Esto provoca una erupción volcánica en miniatura. De repente, todos se ponen a hablar a la vez. Mi padre dice:

—¡Eso ni pensarlo!

Y mi madre comenta:

—Imagínate lo que diría la gente.

Fred se inclina hacia mí:

—Ahora mismo no es seguro, Hana.

Y la señora Hargrove asevera:

—Tú debes tener fiebre.

Al final, mis padres deciden que Tony me lleve a casa y vuelva más tarde a recogerlos. Es una solución aceptable. Al menos, significa que tendré la casa para mí sola durante un rato. Me pongo de pie y llevo mi plato al fregadero, a pesar de que la señora Hargrove insiste en que deje que lo haga el servicio. Tiro los restos de comida a la basura y eso hace que me acuerde del olor de los contenedores de ayer, del modo en que Jenny apareció de repente entre ellos.

—Espero que la conversación no te haya disgustado.

Me vuelvo. Fred me ha seguido hasta la cocina. Mantiene entre nosotros una distancia respetuosa.

—No me ha disgustado —digo. Estoy demasiado cansada para tranquilizarle más. Solo quiero irme a casa.

—No tienes fiebre, ¿verdad? —Fred me mira fijamente—. Estás pálida.

—Solo estoy cansada —le digo.

—Bien —se mete las manos en los bolsillos del traje oscuro, arrugado por delante, como el de mi padre—. Me preocupaba que me hubiera tocado una defectuosa.

Muevo la cabeza, segura de que no he oído bien.

—¿Cómo?

—Estoy de broma —Fred sonríe. Tiene un hoyito en la mejilla izquierda y una dentadura perfecta. Eso es algo que aprecio de él—. Te veré pronto —se inclina hacia delante y me besa en la mejilla. Sin querer, me echo hacia atrás. Aún no estoy acostumbrada a que me toque—. Vete y descansa para que estés guapa.
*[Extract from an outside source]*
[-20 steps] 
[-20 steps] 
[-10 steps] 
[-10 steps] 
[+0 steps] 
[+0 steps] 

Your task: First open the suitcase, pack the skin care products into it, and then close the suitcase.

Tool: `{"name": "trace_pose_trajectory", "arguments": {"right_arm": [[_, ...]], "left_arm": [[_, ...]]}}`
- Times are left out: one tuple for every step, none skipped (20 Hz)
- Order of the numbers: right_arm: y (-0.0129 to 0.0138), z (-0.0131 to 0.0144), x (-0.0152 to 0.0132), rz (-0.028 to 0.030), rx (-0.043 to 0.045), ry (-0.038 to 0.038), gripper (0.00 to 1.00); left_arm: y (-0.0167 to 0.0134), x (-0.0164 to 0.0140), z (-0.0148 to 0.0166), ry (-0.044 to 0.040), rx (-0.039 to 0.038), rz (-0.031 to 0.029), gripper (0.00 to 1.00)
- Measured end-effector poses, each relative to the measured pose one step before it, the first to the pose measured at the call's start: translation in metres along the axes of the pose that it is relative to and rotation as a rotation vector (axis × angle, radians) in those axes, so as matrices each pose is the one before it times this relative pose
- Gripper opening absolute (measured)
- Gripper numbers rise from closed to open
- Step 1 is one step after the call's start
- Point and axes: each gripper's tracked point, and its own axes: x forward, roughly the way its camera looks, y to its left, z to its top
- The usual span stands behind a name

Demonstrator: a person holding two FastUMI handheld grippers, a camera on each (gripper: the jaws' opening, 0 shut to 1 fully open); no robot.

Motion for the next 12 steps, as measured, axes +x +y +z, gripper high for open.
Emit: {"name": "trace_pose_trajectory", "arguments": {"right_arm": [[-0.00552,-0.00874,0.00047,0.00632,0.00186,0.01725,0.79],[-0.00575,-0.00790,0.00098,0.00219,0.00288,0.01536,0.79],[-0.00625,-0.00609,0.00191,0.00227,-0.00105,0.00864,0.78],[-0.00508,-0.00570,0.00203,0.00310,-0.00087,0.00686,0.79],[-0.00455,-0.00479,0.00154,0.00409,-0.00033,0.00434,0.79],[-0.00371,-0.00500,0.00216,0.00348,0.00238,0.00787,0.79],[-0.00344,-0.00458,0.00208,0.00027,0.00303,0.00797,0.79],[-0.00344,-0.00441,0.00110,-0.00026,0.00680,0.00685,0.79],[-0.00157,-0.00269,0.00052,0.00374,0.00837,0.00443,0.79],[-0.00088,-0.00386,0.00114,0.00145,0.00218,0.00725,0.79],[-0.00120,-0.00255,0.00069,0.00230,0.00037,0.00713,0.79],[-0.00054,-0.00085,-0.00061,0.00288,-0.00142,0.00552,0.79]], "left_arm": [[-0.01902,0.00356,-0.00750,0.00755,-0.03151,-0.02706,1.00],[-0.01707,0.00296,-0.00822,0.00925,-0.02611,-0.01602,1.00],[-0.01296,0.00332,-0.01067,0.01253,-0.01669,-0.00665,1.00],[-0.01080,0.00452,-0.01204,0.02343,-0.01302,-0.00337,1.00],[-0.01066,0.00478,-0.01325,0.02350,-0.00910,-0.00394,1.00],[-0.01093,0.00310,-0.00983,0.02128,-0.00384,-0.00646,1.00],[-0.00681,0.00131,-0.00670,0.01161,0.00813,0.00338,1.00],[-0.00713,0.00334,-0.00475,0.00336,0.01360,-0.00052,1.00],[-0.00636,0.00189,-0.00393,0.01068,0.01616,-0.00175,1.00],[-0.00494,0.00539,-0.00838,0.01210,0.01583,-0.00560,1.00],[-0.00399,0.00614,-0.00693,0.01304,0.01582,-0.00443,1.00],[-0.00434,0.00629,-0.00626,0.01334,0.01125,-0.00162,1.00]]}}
—Lo haré —digo, pero él ya sale de la cocina camino del comedor, donde pronto se servirá el café y el postre. Dentro de tres semanas, él será mi marido y esta será mi cocina y el ama de llaves también será mía. La señora Hargrove tendrá que hacerme caso a mí, y yo decidiré lo que comemos cada día, y no nos faltará nada de lo que deseemos.

A menos que Fred tenga razón. A menos que yo sea defectuosa.